Astroland is officially, officially closed as of last weekend, with the completion of its last lease. This is not quite the collapse of Chumley’s (which may actually return now that owning a landmark approaches being as lucrative as selling a couple studio apartments once again), since the notion of a “golden era” of Coney is a slippery proposition. Is it the days when it was a gambling destination? A rough and tumble but thriving amusement paradise? A wind — and trash — strewn ghost town, depressed enough that an absurd enough to be brilliant effort to revive a freak show would prove be the enduring symbol for resurgence for over a decade?
And would it surprise you to learn that the long, practically inevitable decline was set to rolling by names as reviled as they are familiar? That’s right: Robert Moses rezoned what he didn’t outright level, though his plans to eliminate amusement zoning altogether eventually failed. And decades later a developer named Trump stepped in with the tried and dull model of luxury housing being the solution to the problem of a vibrant and colorful seashore. He failed, but not before he amassed enough money to leave a pile of it to his officious son, teaching him the most valuable lesson of New York living: use someone else’s fortune and skill to promote yourself and then take all the credit.

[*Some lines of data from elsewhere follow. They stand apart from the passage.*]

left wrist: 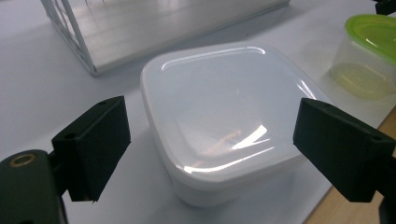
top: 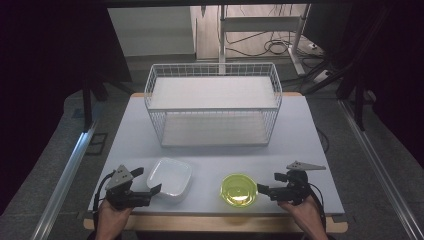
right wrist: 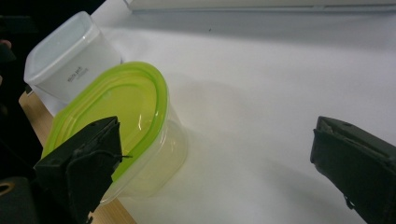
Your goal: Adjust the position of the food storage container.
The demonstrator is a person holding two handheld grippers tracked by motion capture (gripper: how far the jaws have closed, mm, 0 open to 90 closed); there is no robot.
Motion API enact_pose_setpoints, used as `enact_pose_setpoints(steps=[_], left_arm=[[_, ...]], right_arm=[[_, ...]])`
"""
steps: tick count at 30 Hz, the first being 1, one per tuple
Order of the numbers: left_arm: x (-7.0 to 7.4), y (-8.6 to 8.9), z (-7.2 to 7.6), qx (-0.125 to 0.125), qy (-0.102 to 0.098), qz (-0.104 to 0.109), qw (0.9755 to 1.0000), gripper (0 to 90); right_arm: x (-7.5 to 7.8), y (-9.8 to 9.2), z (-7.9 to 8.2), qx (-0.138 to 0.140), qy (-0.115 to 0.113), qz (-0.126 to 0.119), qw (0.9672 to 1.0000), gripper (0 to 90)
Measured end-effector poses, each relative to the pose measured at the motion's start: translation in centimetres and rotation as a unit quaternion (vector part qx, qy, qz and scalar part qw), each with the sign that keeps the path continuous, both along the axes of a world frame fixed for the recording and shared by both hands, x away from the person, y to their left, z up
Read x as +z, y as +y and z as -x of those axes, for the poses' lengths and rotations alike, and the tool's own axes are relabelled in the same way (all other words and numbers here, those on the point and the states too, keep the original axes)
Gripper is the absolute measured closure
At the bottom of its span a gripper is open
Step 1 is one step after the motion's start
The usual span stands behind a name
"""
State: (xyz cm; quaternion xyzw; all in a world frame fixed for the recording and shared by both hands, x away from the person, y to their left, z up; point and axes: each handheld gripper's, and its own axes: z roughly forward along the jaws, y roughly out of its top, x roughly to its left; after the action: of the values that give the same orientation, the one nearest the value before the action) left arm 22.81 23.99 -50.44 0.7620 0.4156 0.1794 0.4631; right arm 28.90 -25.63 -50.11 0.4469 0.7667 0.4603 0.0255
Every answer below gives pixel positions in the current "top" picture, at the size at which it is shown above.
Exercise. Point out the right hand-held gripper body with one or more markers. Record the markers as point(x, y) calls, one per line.
point(293, 190)

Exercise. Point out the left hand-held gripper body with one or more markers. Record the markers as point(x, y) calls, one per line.
point(121, 196)

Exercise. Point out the white square bowl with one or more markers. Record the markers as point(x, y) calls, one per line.
point(170, 179)

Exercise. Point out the green translucent round bowl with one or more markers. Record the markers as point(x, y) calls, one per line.
point(238, 190)

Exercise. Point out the person's left hand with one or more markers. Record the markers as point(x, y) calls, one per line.
point(111, 216)

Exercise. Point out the person's right hand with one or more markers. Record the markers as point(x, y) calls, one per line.
point(305, 213)

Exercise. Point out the black stand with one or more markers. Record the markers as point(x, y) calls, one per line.
point(358, 96)
point(88, 103)

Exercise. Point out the white power strip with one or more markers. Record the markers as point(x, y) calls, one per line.
point(322, 76)

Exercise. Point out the white panel board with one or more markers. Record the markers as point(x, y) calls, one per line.
point(153, 31)

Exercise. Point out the metal floor rail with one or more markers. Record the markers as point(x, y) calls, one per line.
point(376, 163)
point(63, 183)

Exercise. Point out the white metal desk frame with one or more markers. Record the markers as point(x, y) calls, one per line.
point(260, 24)

Trump’s court battles set the stage for the next 30 years of Coney development: rapid valuation and devaluation of the land as various proposals were floated and folded, all of them highly speculative, all of them highly improbable. In that sense, gambling has returned to the peninsula, albeit at high stakes and with few seats at the table. And every wager was dependent on the panacea of “luxury” housing. If one silver lining has come from the Great Contraction (still coming soon to most of Manhattan) is that the simplistic notion that the relatively narrow, single-use notion of “luxury” (density higher than social housing, some upscale shops and eateries, with a precious, albeit tiny, greenspace touted as ‘amenity’. Oh, and a gym with three treadmills) is the most economically effective use of scare urban resources.
Regardless of the baubles attached to the renderings that ostensibly recall the amusement past, we cannot escape this mantra: Coney cannot be saved without overpriced condos. The best analogy would be shoving a person’s head underwater and then claiming the only way to save them is to sell them a scuba tank. And now that we have incontrovertible proof that real estate is beholden to the business cycle like any other industry, the spectre of looming, gleaming, Scarano-quality monoliths can be dismissed as the short-sighted, greedy over-reaches they are.

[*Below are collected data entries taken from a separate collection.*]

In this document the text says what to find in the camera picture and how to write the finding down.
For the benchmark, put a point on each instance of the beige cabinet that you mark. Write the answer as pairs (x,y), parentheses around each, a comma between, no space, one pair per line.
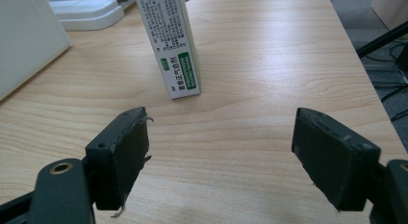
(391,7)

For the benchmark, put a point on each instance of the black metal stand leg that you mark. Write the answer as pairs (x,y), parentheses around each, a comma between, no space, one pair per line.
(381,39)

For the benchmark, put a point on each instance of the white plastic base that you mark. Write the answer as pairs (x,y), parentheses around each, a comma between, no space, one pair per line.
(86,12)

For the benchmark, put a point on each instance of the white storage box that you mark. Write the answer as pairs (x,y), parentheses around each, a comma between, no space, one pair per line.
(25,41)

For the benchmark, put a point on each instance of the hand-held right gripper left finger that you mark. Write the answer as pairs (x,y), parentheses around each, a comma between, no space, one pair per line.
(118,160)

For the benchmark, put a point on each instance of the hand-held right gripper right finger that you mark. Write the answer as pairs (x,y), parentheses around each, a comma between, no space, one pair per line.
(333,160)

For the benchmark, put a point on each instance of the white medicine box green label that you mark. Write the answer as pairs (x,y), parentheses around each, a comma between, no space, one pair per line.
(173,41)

The developers will piece together documentation about land and construction costs, returns and carrying costs, all the while holding out the other hand for some type of tax break, claiming they have no other options. But if we’ve learned anything this year, it’s that the brittle financing is but a short-term squeeze completely disconnected from urban reality. If you doubt this argument, take a quick review of the large, residential-driven development schemes proposed recently:
The Brooklyn Bridge Park: on hold because developers don’t feel confident they can sell condos that will steal views from Brooklyn Heights, the tabula rasa of gentrification. Pier 17, dunzo as General Growth slides from a legit stock to over the counter (hell, it might be under the counter by now). Governor’s Island: broke-ass. The WTC site: replacing two million square feet of office space with ‘stumps’. Atlantic Yards: now doubtful we will even see a Brooklyn Nets, let alone ‘Miss Brooklyn’ — even the Williamsburg Bank Building (excuse me, the Hanson) is going rental. Hudson Yards: next year — for reals, sayeth Related.

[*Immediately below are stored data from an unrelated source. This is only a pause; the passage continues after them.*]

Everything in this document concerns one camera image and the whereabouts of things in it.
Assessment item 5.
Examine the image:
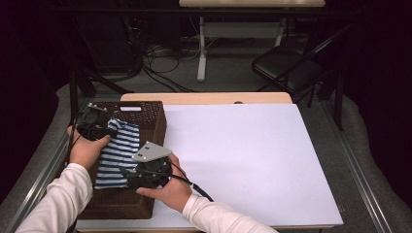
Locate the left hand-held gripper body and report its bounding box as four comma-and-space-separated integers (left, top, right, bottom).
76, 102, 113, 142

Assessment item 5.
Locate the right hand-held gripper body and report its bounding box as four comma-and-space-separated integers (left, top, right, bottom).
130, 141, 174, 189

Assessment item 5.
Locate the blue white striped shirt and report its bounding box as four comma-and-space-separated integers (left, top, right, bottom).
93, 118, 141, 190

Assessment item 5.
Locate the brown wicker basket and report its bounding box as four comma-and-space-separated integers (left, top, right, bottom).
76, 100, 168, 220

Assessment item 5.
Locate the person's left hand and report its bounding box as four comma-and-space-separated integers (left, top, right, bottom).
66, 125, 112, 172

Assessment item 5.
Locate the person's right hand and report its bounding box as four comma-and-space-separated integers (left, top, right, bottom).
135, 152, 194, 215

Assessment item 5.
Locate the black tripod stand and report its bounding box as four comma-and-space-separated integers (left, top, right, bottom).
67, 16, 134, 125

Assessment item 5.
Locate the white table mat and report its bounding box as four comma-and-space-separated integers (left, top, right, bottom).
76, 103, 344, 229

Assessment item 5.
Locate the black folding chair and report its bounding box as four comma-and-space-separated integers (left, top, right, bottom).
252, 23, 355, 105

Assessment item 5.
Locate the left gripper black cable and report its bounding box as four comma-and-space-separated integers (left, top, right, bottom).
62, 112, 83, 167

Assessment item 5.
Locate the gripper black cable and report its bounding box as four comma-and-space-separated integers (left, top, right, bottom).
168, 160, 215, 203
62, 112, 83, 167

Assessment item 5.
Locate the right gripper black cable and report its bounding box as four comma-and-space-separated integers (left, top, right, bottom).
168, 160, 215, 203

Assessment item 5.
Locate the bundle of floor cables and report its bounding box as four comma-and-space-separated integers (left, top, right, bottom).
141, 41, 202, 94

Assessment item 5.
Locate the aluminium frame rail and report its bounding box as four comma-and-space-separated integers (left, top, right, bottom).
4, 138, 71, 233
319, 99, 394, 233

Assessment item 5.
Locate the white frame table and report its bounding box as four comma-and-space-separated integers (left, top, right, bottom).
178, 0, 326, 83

In short, are there any large-scale schemes moving forward? The High Line had a head start, and depends on a lot of private donations (which were generously extracted from the developers looking to secure an amenity of equal Tyler Brule-ishness to accompany their $50 million over-budget towers). Willet’s Point? 125th Street? The Williamsburg waterfront? Nondo city, and that’s only because the Toll Brothers didn’t have as much high-flying debt as GGP. Give it a couple more months. It will topple over the Edge, surely.
Do we have any counter-examples? Was it ever possible to set up a tax abatement program that would result in housing that could provide middle class families a decent existence? One that was cash flow positive for decades? One that was bought out with a massively leveraged house of cards notion of conversion to the very luxury that was claimed to be the only future? And that is now cratering under the weight of all that debt? Nope, nothing like that to be found in Manhattan.
Only when the deals turn sour do people wax poetic. To speak ill of the pyramid as it’s being constructed is to undermine the mojo. Once the majesty of its perverse uselessness is complete, and eroding, people wallow in the truth of the narrative. “No next time, no next time” is the chorus. Astroland wasn’t really done in by malice. The owners, after all, cashed out to the tune of $30 million dollars, a number that will seem princely and astute in the coming years as the weeds return again to Surf Avenue. Nathan’s will stand strong opposite the lovely new train station, and boardwalk will slowly become the plasticwalk. Do not fear: it might take a few years, or a decade or two, and some one will pop up, renderings in hand. First the housing. Then the accommodation of the amusement requirement. Then the request for a zoning variance and a subsidy. Then the outcry, petitions and activist organizing. This sort of dust up is the only renewable resource this city has; too bad we can’t mine it for rent.